- Theatrical release poster
- Directed by: Simmy
- Screenplay by: Simmy
- Produced by: Shelna K Simmy
- Starring: Atul Kulkarni; Raima Sen; Bhushan Pradhan; Tejashree Pradhan; Prathamesh Parab;
- Cinematography: Sajan Kalathil
- Edited by: Thanuj
- Music by: Krishna Raaj Rohit Kulkarni
- Production company: Initiative Films
- Distributed by: Panorama Studios
- Release date: 10 June 2022;
- Running time: 140 minutes
- Country: India
- Languages: Marathi Hindi

= Anya (2022 film) =

Anya (Hindi title: Anya The Other; ) is an Indian bilingual (Marathi & Hindi) crime film written and directed by Simmy and produced by Initiative Films in association with Capitalwood Pictures.
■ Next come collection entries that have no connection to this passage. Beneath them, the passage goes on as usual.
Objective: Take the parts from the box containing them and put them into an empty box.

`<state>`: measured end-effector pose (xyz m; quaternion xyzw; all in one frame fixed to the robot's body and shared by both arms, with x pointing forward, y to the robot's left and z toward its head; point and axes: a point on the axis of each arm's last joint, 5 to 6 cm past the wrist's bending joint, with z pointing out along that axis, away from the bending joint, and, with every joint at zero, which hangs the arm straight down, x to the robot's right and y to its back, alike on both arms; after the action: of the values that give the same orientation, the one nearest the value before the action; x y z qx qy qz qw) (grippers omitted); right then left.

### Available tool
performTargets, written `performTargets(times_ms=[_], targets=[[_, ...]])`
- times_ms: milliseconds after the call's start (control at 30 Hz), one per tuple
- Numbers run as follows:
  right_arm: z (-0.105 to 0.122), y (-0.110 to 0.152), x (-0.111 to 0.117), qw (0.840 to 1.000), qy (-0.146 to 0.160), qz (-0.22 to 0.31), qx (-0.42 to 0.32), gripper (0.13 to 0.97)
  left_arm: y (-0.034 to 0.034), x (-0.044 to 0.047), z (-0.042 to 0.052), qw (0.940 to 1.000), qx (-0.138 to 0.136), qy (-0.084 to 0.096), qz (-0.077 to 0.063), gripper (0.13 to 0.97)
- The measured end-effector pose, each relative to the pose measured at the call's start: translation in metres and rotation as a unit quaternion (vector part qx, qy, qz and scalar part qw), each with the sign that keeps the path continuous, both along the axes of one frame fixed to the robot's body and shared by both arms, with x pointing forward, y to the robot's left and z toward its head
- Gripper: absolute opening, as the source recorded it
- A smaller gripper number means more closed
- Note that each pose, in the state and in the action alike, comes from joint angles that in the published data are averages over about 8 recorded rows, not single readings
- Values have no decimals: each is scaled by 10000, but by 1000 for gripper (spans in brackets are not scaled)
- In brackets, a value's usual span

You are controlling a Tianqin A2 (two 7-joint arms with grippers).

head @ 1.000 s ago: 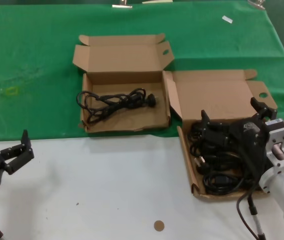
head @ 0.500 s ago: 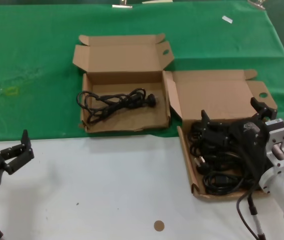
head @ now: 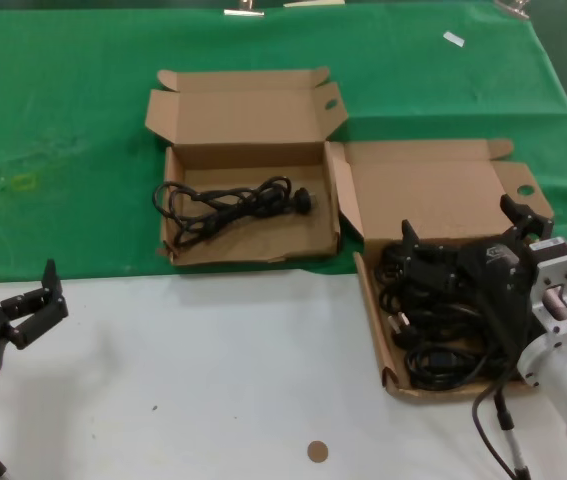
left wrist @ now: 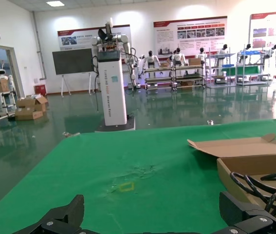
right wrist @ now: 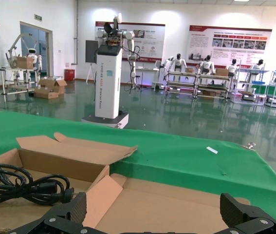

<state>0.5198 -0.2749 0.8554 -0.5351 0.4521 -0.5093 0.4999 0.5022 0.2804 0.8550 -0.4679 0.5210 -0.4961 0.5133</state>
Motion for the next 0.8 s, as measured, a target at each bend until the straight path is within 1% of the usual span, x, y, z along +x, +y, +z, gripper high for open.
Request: performTargets(times_ms=[800], targets=[[0, 0, 0, 10000, 0, 0, 0, 966, 0, 0, 0, 10000, 0, 0, 0, 966]])
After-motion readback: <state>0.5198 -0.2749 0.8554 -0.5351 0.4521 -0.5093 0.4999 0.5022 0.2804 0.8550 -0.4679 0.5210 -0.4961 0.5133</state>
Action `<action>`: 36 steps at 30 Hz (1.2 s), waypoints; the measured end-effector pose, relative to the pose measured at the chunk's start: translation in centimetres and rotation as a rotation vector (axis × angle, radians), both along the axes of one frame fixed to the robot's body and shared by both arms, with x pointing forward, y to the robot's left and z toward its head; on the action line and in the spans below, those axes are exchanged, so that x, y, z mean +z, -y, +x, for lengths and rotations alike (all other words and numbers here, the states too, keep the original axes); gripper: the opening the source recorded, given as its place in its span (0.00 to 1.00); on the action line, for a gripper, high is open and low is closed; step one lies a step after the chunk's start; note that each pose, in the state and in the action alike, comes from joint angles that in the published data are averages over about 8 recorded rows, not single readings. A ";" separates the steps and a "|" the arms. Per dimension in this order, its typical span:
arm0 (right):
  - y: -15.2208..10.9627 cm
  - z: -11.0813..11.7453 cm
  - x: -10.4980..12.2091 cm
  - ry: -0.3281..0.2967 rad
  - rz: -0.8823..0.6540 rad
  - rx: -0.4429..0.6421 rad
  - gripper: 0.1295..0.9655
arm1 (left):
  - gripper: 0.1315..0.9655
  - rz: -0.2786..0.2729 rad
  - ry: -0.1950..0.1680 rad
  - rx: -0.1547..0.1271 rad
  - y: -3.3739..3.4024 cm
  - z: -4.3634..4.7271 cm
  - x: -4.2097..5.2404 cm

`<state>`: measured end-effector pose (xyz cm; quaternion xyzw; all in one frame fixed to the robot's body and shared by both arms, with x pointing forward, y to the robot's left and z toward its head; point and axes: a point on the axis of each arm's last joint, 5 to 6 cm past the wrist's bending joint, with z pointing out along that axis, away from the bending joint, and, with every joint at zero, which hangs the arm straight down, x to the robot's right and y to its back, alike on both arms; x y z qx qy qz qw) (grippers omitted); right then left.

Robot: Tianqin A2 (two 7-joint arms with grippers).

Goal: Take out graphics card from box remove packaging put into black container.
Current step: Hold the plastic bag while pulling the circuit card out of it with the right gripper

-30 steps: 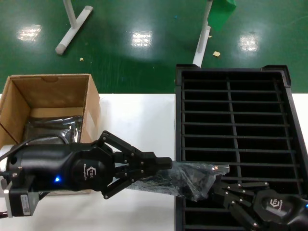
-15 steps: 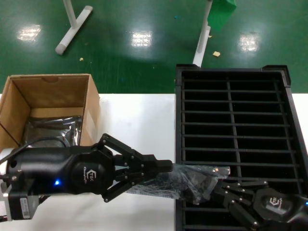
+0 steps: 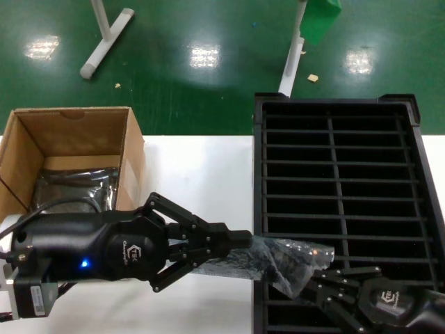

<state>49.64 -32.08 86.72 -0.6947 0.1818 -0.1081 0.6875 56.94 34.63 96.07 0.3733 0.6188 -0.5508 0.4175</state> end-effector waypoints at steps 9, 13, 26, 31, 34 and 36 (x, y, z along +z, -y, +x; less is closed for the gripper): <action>-0.3 0.1 0.1 0.030 0.000 0.003 0.10 | 0.01 -0.002 -0.013 0.000 -0.19 -0.16 -0.12; -0.4 0.2 0.2 0.037 0.001 0.006 0.15 | 0.01 -0.001 -0.022 0.001 -0.37 -0.33 -0.25; -0.9 0.2 0.6 0.046 0.009 0.023 0.34 | 0.01 0.002 -0.045 -0.005 -0.68 -0.82 -0.78; -1.1 0.0 0.6 0.047 0.013 0.029 0.31 | 0.01 -0.002 -0.047 -0.008 -0.55 -0.86 -0.85; -1.2 0.0 0.6 0.048 0.015 0.031 0.29 | 0.01 -0.006 -0.049 -0.010 -0.37 -0.85 -0.88; -1.3 -0.1 0.7 0.049 0.016 0.033 0.29 | 0.01 -0.009 -0.050 -0.012 -0.23 -0.83 -0.90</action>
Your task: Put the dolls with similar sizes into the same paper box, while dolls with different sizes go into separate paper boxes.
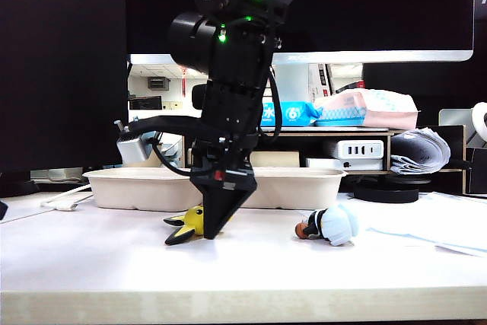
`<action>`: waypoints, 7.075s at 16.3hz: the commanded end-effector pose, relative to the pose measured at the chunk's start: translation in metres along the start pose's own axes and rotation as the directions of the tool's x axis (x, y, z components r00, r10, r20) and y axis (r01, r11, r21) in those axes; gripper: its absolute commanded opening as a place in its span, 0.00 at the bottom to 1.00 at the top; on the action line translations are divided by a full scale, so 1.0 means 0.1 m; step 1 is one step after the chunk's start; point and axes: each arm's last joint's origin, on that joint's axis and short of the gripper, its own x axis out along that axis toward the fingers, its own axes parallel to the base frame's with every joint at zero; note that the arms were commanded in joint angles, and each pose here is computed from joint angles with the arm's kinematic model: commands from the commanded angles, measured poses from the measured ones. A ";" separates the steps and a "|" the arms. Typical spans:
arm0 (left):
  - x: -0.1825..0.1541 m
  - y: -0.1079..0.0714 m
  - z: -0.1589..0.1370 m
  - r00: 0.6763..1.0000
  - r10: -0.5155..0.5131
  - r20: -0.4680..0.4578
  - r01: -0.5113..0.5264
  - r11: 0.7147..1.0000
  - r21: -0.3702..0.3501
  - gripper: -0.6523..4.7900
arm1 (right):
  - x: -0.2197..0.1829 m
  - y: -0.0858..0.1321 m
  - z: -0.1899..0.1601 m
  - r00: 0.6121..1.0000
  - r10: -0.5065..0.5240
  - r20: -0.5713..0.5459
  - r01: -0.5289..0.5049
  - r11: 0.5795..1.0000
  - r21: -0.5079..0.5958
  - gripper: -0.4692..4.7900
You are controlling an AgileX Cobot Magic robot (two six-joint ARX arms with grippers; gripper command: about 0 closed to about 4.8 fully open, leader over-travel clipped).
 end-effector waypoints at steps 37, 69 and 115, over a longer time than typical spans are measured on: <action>-0.18 0.31 0.18 0.930 0.280 0.238 -0.253 0.958 -0.139 0.11 | -0.63 -0.78 0.38 0.655 -0.696 0.294 0.341 0.620 0.706 0.57; -0.08 -0.17 0.05 0.983 -0.159 0.086 0.154 0.986 0.062 0.11 | -0.29 0.32 -0.77 0.961 0.048 -0.273 0.191 0.600 0.777 0.67; -0.32 0.39 0.22 0.858 0.380 0.345 -0.334 0.924 -0.187 0.11 | -0.45 -1.14 0.14 0.855 -0.336 0.394 -0.126 0.603 0.788 0.27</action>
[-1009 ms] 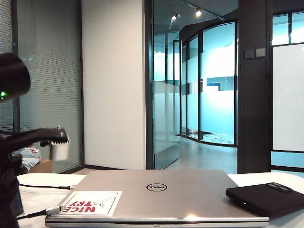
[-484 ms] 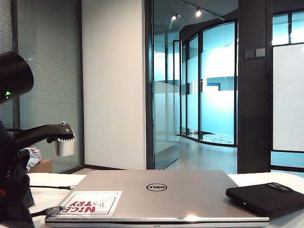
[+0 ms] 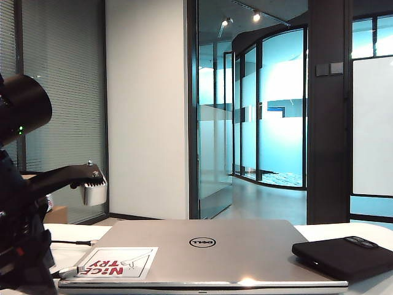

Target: Pick up the charging cable and the phone, plug the charging cable into the charging port on the phone, and finally place them back on the table.

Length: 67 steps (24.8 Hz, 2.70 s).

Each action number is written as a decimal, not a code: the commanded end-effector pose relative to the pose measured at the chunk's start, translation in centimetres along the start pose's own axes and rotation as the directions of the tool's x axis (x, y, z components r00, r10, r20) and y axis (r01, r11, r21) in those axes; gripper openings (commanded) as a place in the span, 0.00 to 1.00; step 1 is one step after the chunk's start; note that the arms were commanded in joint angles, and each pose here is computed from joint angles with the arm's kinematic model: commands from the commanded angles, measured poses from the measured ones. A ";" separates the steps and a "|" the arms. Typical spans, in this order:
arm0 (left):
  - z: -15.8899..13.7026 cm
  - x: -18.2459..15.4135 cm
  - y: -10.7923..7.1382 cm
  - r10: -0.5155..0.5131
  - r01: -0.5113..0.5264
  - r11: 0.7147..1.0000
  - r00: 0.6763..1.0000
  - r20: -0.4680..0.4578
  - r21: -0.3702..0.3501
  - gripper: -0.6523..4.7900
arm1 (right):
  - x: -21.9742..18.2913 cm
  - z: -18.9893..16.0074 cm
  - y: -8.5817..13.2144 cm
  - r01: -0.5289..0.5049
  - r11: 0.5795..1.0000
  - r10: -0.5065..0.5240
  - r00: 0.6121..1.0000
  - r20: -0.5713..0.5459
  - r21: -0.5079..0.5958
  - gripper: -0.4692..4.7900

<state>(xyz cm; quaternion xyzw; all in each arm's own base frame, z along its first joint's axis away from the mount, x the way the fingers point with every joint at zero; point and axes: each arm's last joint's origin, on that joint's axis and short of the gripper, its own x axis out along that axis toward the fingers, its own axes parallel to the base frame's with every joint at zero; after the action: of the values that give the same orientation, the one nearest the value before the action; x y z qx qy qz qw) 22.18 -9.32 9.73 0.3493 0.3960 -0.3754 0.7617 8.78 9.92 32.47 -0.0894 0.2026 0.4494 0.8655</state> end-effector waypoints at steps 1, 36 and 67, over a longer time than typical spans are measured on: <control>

The film features Atul Kulkarni, Raima Sen, Bhushan Pradhan, Prathamesh Parab.

== Cast ==
- Atul Kulkarni
- Raima Sen
- Bhushan Pradhan
- Tejashree Pradhan
- Prathamesh Parab
- Krutika Deo
- Sunil Tawade
- Govind Namdev
- Deepak Pandey
- Ushpal Sharma

== Awards ==
The film won two awards: Best Film at the Alvisbein Film Festival in Sweden, Best First Time Director and Best Picture at the Falcon International Film Festival (June 2021) in London. The film has won accolades at the Global Indian International Film Festival and the Toronto Independent Festival.

== Release ==
Anya was theatrically released on 10 June 2022.